(Stored data entries)
☆ ☆ ☆ ☆

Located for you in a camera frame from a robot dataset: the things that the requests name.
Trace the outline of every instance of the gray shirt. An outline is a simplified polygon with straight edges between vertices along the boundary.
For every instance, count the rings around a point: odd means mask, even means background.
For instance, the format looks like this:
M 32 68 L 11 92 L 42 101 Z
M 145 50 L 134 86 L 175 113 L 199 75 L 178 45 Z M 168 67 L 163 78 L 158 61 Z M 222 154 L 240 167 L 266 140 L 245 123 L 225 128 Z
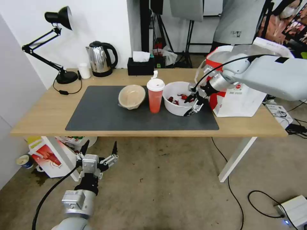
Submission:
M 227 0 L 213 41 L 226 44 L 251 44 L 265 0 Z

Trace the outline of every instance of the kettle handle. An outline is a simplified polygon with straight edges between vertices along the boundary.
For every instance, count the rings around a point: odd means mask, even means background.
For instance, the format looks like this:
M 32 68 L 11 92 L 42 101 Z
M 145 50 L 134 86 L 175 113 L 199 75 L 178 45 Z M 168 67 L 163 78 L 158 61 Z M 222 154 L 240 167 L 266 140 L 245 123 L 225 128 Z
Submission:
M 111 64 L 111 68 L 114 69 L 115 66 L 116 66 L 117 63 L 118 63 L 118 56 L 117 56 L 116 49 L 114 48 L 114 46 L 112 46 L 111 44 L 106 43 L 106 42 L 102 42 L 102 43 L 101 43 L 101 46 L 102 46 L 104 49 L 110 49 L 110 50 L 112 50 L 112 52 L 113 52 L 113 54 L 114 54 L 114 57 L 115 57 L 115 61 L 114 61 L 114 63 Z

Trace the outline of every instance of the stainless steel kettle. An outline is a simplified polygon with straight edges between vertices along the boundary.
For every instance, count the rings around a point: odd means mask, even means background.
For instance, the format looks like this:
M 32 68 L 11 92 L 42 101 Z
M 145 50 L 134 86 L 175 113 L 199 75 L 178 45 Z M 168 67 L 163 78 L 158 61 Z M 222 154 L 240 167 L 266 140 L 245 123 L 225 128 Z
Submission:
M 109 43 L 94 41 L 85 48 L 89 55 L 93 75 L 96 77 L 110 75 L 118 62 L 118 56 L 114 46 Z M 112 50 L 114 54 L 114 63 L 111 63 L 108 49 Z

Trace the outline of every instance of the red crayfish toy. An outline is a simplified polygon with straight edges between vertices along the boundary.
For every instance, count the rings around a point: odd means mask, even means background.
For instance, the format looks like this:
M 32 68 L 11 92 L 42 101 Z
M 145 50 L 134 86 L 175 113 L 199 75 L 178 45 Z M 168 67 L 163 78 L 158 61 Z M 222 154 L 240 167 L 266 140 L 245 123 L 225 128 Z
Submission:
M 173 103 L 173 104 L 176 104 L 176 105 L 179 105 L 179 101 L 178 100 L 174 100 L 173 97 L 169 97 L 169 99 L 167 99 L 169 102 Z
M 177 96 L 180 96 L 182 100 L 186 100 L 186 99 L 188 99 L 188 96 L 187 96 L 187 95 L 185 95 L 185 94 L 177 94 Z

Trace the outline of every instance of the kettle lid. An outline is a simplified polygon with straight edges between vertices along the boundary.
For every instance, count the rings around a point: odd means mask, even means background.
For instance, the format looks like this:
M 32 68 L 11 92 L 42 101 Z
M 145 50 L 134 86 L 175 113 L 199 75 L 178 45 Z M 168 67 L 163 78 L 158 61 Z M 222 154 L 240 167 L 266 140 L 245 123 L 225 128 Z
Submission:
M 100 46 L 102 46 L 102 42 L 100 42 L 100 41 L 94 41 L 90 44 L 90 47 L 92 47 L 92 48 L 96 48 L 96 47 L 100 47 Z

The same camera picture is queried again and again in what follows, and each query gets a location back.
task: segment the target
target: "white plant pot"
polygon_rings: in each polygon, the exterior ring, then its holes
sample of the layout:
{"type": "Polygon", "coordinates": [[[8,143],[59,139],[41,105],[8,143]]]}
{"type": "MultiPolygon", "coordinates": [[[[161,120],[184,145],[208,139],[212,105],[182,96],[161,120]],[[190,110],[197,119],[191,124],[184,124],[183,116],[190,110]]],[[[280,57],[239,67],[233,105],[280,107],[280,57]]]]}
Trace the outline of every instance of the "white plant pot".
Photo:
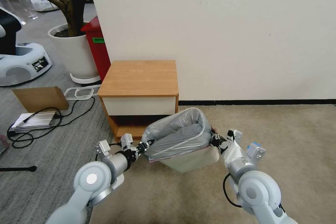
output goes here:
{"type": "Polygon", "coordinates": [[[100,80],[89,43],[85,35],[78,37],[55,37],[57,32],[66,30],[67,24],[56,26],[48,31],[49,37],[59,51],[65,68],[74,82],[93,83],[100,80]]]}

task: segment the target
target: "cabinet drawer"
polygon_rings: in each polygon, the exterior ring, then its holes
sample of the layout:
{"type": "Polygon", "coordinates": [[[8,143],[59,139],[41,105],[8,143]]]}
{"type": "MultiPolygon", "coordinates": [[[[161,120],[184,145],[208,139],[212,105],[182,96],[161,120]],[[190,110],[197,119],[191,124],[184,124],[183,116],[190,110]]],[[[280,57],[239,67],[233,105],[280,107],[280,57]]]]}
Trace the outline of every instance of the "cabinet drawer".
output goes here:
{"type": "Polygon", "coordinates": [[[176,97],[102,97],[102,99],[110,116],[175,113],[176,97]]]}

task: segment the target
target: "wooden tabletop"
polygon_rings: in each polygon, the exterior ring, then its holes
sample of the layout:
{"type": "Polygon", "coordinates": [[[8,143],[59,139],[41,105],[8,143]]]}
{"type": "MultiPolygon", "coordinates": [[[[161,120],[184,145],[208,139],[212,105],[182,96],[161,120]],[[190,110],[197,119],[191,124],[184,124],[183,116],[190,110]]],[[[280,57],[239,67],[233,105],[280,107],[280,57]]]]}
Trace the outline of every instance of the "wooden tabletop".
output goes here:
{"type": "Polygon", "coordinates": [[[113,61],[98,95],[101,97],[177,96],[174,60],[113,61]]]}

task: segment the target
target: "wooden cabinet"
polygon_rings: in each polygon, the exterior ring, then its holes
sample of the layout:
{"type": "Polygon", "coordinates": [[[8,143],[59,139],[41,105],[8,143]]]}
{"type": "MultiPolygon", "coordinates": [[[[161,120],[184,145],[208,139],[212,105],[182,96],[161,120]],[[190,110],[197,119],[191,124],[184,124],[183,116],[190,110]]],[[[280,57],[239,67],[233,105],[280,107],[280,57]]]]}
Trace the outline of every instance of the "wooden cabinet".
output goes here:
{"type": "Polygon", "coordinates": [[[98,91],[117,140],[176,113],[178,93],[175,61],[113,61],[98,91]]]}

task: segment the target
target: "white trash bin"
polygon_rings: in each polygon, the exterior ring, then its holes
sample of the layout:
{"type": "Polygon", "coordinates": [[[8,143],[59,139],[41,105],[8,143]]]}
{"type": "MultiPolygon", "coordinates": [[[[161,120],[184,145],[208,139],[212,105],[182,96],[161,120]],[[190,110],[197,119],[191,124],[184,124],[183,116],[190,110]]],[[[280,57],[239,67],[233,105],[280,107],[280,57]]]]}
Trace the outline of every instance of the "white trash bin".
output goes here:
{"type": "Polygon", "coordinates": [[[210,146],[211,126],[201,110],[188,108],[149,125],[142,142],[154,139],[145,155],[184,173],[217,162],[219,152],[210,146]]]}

☆ ☆ ☆ ☆

## WHAT IS REQUIRED
With "camera" as the string to find, copy every line of the records that holds it.

## TASK ANSWER
Located for you in a camera frame from a robot dataset: the things that the requests name.
The same camera picture is queried again and again in what follows, and each query gets a location back.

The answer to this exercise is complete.